# Good luck to you all



## sotaman (Apr 6, 2004)

Well it is about time for me to go. I wish you all the best of luck in the upcoming hunting season. Please remember to be safe doing what you do. I will miss the fall season but I will be out there in 05 like a mad man trying to make up for lost time. Where I am going I should be able to check up on this site from time to time so I will be living threw your pictures and storys on here. Once again good luck and be safe.


----------



## gandergrinder (Mar 10, 2002)

The same goes to you. Good luck and be safe.


----------



## Bobm (Aug 26, 2003)

where are you going?


----------



## Bob Kellam (Apr 8, 2004)

Be safe! Be well! may your journey be all down hill!


----------



## sotaman (Apr 6, 2004)

To the middle east. I wonder what the would say if I brought my bow with and stuck a camel does anyone know how they taste. :lol: Just a joke. Maybe I will have to go on a spring bear hunt to make up for the lost season.


----------



## Field Hunter (Mar 4, 2002)

Once you get over there post your email address and send some pictures.
I'm sure many here would email once in a while....Any others post emails as well. Good Luck...Keep safe.


----------



## buckseye (Dec 8, 2003)

Good Luck Soldier...take care of your self and thanks for serving in the Armed Forces.


----------



## gandergrinder (Mar 10, 2002)

We could do an adopt a soldier overseas type a thing. I think that would be pretty cool to do. If you or the other people in your unit have any requests for magazines or something we could send them out to you for reading material or whatever ideas anyone else has.


----------



## Eric Hustad (Feb 25, 2002)

Good luck and thanks for helping us protect the freedom we all enjoy. I'm with GG, just send some requests and I'm sure we can all help you out with with magazine requests etc. Keep in touch.....


----------



## snowflake (Apr 2, 2004)

God be wth ya Bro. :beer: My nephew got back from Iraq last Dec.,was glad to have him home  .Keep your eyes open and your *** down.Maybe you could stick a couple enemy with your bow,tit for tat


----------



## Goldy's Pal (Jan 6, 2004)

gandergrinder said:


> We could do an adopt a soldier overseas type a thing. I think that would be pretty cool to do.

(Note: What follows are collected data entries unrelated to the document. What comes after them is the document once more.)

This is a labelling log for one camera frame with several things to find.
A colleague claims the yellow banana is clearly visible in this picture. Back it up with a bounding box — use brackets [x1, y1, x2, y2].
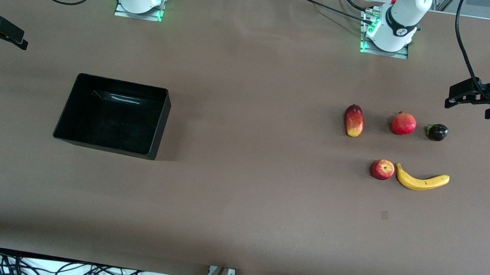
[393, 163, 451, 195]

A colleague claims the red yellow apple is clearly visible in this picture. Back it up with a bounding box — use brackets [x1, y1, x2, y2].
[368, 158, 397, 182]

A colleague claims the black plastic box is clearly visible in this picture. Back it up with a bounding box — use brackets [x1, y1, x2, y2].
[51, 70, 174, 162]

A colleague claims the dark purple mangosteen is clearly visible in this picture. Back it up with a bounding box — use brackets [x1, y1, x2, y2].
[424, 122, 450, 143]

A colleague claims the red pomegranate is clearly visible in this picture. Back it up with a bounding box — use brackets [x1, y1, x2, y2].
[390, 110, 418, 138]

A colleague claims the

Sweet idea. :thumb: That would be cool. Take care over there sotaman!!! :beer:


----------



## Ryan_Todd (Apr 11, 2004)

good luck and be safe. they like to play dirty over there so give it right back!!


----------



## MSG Rude (Oct 6, 2003)

Camels are a very dry and grainy meat but they make good burgers when you've been without for a while, trust me.

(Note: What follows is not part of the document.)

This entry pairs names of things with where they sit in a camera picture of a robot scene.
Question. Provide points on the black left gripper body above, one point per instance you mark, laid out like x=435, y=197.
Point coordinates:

Duck a lot and keep your '6' covered my friend. Wish I was with you but my prayers will be.

Nice thing about going though, your first beer back will give you a buzz!!

:beer:


----------



## jacks (Dec 2, 2003)

Good luck Sotaman! We appreciate what you and all the armed forces are doing for us. Our prayers are with you.


----------



## nodakoutdoors.com (Feb 27, 2002)

If you need anything, don't be afraid to drop me a line:

[email protected]

I've got magazine subscription coming out of my well you know.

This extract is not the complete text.